The Mortuary Temple of Amenhotep III, also known as Kom el-Hettân, was built by the main architect Amenhotep, son of Hapu, for Pharaoh Amenhotep III during the 18th dynasty of the New Kingdom. The mortuary temple is located on the Western bank of the Nile river, across from the eastern bank city of Luxor. During its time, the Mortuary Temple of Amenhotep III was the largest funerary complex in Thebes that was built.
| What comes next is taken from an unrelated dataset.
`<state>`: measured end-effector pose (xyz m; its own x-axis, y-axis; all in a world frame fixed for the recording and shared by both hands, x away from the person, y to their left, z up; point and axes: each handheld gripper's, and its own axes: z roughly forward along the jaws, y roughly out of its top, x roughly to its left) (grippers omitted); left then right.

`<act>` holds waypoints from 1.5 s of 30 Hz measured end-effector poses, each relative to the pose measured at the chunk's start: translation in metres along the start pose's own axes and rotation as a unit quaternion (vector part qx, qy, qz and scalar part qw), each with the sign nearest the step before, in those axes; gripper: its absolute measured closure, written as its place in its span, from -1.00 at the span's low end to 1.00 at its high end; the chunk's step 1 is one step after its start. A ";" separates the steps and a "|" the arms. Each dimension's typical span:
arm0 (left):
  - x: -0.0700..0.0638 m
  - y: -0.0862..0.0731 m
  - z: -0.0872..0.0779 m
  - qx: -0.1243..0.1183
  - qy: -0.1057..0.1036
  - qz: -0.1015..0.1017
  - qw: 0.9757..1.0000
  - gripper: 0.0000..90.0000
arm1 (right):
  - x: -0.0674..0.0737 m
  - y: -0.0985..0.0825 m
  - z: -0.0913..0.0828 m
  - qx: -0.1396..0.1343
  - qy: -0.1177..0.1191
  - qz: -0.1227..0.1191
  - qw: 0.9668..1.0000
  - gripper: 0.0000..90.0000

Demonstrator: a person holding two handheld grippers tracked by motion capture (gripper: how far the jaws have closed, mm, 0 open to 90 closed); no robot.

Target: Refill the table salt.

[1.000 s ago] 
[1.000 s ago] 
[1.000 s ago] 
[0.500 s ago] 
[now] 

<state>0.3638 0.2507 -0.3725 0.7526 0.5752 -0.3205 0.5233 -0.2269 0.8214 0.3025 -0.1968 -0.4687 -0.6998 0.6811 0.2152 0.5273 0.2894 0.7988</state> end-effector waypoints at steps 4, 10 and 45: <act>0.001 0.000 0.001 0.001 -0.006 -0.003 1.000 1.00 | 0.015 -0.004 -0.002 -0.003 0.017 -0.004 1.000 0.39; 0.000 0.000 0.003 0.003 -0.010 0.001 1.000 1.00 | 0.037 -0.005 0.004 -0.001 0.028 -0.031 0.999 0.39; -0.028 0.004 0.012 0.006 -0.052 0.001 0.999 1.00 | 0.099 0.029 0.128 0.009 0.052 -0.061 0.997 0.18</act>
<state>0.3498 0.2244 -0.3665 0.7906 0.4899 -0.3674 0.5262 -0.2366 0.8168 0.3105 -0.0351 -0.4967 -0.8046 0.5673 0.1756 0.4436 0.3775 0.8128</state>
Only parts of the mortuary temple's layout remain, as well as the Colossi of Memnon, which are two large stone statues of Amenhotep III and his family guarding the entrance measuring 18 meters (59 feet) high. Because the mortuary temple was built relatively close to the river, the annual flooding caused the site to decay at a more rapid rate. New research indicates that a large majority of the destruction on the mortuary temple can be attributed to the effects of an earthquake. It was long speculated that the earthquake occurred around 27 BC; however, investigations into the mortuary temple and surrounding colossi have debunked this time frame and instead have demonstrated it occurred around 1200 BC. Additional earthquakes after the one in 1200 BC have not been ruled out. The Colossi of Memnon and Amenhotep III Temple Project have helped conserve the site as much as possible.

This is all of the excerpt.